Restate word for word the line with "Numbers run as" and all lines after it; please stop only at the end of the listing below.
_ _ _ _ _
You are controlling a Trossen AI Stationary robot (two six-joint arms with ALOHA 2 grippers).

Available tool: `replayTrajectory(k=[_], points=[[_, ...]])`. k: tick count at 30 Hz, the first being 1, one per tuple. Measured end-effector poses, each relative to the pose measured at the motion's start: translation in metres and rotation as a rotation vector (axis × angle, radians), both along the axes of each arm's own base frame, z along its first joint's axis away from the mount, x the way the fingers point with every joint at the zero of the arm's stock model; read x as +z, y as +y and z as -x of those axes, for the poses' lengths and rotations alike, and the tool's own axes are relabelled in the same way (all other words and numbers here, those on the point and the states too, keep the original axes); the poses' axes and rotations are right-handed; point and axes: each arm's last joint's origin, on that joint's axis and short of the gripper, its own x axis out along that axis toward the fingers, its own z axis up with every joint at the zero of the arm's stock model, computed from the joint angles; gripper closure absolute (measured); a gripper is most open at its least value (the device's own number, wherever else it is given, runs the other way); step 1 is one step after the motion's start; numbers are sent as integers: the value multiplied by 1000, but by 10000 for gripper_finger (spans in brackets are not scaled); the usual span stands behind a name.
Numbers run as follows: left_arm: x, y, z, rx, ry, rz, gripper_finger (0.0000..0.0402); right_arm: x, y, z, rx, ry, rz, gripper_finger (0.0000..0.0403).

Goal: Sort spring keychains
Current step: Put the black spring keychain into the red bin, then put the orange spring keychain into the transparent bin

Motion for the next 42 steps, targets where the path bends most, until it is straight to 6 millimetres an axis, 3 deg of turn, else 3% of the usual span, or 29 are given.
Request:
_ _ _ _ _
__Response to the task__:
Numbers run as follows: left_arm: x, y, z, rx, ry, rz, gripper_finger (0.0000..0.0402); right_arm: x, y, z, rx, ry, rz, gripper_finger (0.0000..0.0403).

Goal: Sort spring keychains
Current step: Put the black spring keychain into the red bin, then put the orange spring keychain into the transparent bin

Motion for the next 42 steps, targets where the path bends most, until it is straight to 6 millimetres an axis, 3 deg of turn, else 3% of the usual span, or 29 are given.
Request:

The answer has been given, and the exercise is done.